Elisa,  brillante editor di Una casalinga al cinema,  è andata ancora una volta al cinema per noi ! Oggi di quale film ci parlerà? Pop corn o no?! Scopritelo con noi! Gaia 

Revenant
da telegraph.co.uk

 

REVENANT – Redivivo

Di: Alejandro González Iñárritu

Con: Leonardo di Caprio (Hugh Glass), Tom Hardy (John Fitzgerald), Domhnall Gleeson (capitano Henry)

Si perché: è un’occasione per parlare di due concetti importanti. Il primo è la traduzione italiana del titolo, “Redivivo”, termine poco usato e non frequente: dal vocabolario Treccani “[dal lat. Redivivus <<restaurato, rinnovato>>, nel lat. Crist. <<risuscitato>>]. – ritornato in vita (…), rinato a nuova vita”. E già si capisce quindi qual è il tema del film, anzi la storia in se’, ma niente anticipazioni per carità. Il secondo concetto, e che leggerete spesso fra queste righe, è la riflessione sul cinema in se’: perché andare al cinema, cos’è il cinema, film = opera d’arte (?). Ci sono film semplici, dove succedono fatti lineari, spesso in ordine cronologico: da una situazione “a”, si passa per “b”, per arrivare alle conseguenze “d”, “e”, ecc. Questi film hanno personaggi in carne ed ossa, utilizzano un linguaggio universale e non c’è tanto da capire. Poi ci sono i film meno immediati, come nel caso di Iñárritu: anche in questo caso si parte da una situazione e si arriva un’altra, ma il modo in cui tutto succede non è convenzionale. Hugh Glass, la guida interpretata da Di Caprio, non parla mai: è ferito e in fin di vita per due ore e mezzo di film. Non ci sono tanti personaggi, ma quello fondamentale è l’ambiente circostante: il gelo, il bianco, la natura diventano parti integranti della storia narrata.

I film realizzati in questo modo sono per appassionati del settore, non amati da un largo pubblico, anche se le cifre al botteghino lo danno per favorito a lungo termine. Tutto è minimalista, chic, un dipinto d’autore: bello, ma difficile da digerire.

Revenant

No perché: il concetto sopra esposto può essere anche un punto debole. Quando si girano film troppo difficili, dopo diventa complicato: il consiglio che do sempre è quello di non pretendere mai di capire una storia, ma di guardarlo e pensare poi a cosa ci portiamo a casa di quanto visto. Di sicuro staranno andando al cinema i fan di Di Caprio, ma rimarranno spiazzati: prima di tutto, come già scritto, perché non parla mai (recita comunque, ma in un modo a cui non siamo tanto abituati) ed è abbruttito, sporco, dilaniato. È un film un po’ crudo: oltre a scontri massacranti, la cinepresa spesso indugia su particolari sanguinosi e dolorosi.

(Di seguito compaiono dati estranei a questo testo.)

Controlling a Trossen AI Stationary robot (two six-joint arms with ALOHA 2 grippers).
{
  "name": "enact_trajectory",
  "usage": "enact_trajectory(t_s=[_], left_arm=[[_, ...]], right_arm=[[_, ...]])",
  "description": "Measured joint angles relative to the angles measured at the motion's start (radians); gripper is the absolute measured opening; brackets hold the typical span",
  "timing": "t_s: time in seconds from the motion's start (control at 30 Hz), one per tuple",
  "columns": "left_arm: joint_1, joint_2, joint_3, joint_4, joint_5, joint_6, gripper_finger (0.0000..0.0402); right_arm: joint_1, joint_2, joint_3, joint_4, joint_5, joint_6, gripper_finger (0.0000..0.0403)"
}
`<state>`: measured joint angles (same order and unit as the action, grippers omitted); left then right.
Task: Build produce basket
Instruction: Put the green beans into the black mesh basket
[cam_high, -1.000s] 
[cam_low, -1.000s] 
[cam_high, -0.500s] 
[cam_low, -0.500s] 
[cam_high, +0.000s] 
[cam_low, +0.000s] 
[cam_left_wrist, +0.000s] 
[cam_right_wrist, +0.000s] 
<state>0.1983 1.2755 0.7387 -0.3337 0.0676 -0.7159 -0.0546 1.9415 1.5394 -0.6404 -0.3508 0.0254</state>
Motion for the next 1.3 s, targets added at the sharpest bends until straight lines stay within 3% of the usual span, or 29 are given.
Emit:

La predominanza di silenzio e commento musicale ridotto al minimo possono risultare pesanti, soprattutto per una durata così lunga. Ha già avuto molti premi ed è in testa alle nomination agli oscar (ben dodici!): non credo che si siano sbagliati del tutto su questo film.

Revenant
da telegraph.co.uk

Per: chi è in cerca di un film diverso dal solito. E difficile individuare lo spettatore tipo perché attira o allontana il pubblico per lo stesso motivo: Di Caprio protagonista, pochi dialoghi, tanta natura e avventura, cura maniacale dei dettagli, sospensione nel tempo.

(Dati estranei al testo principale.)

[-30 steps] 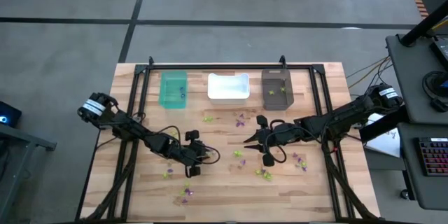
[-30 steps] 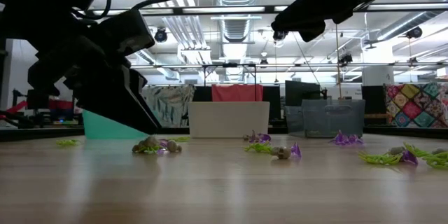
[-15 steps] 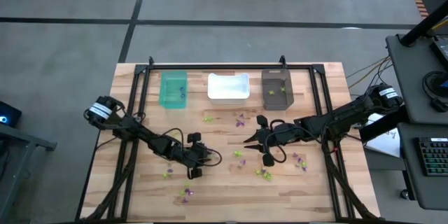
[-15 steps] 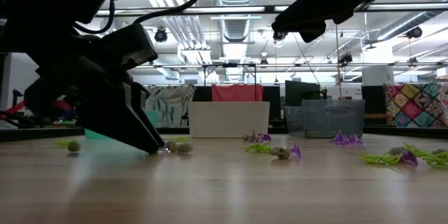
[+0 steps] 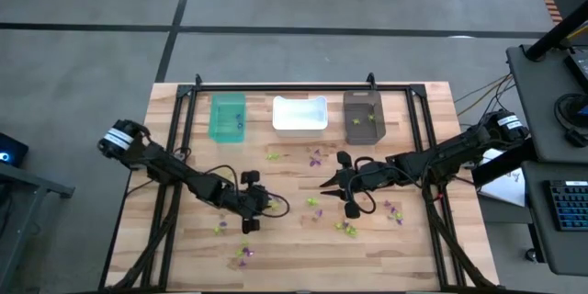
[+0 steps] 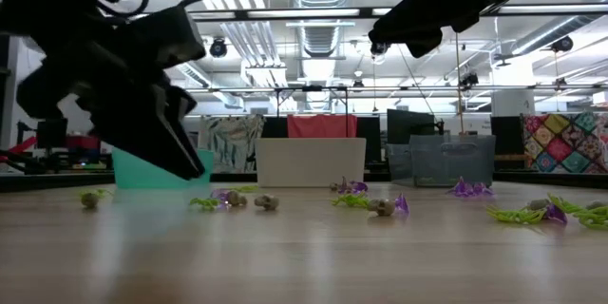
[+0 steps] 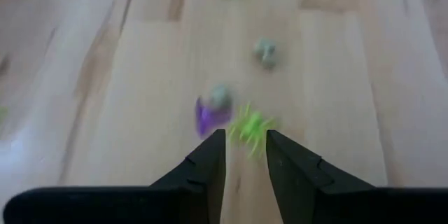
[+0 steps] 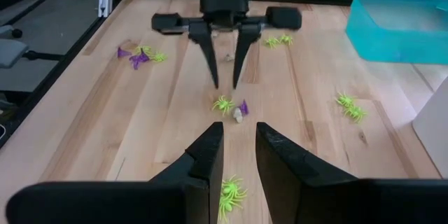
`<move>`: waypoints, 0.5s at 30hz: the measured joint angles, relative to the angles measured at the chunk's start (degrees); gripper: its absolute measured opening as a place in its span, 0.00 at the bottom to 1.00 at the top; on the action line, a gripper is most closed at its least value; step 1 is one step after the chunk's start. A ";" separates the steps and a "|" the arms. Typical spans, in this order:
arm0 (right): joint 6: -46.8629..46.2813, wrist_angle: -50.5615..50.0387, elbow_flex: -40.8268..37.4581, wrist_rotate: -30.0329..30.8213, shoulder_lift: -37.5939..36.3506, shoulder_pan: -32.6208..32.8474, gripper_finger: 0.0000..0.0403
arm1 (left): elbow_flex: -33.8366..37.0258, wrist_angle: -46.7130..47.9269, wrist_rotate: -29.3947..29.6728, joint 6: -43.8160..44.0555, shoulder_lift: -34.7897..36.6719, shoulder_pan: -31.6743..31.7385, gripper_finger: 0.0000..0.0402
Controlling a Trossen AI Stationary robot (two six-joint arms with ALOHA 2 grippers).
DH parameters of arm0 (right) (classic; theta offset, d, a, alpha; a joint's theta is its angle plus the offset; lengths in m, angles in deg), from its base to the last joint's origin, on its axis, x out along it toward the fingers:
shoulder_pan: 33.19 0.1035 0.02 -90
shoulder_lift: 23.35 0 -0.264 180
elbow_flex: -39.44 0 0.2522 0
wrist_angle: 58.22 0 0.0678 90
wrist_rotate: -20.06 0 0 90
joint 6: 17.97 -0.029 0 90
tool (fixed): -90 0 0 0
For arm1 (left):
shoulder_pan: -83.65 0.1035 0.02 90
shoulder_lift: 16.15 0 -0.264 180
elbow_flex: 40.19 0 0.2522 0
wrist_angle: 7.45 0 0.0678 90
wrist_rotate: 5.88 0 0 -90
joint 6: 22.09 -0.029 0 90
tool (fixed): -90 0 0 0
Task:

Casa o cinema: cinema, senza dubbi. È stato girato con grande attenzione al dettaglio, per me ha già vinto l’oscar per la fotografia: la composizione di ogni singola scena va vista sul grande schermo, è come se fosse una sequenza di dipinti, una mostra o al museo. A casa sul divano sarebbe un potente sonnifero: almeno al cinema l’attenzione rimane sempre viva.

Pop – corn: non li trovo molto adatti, anche se la durata del film li invoca. Succedono troppe cose cruente per pensare al cibo. Anzi, vedrete che proprio il cibo è uno dei temi ricorrenti, spesso in termini ostili.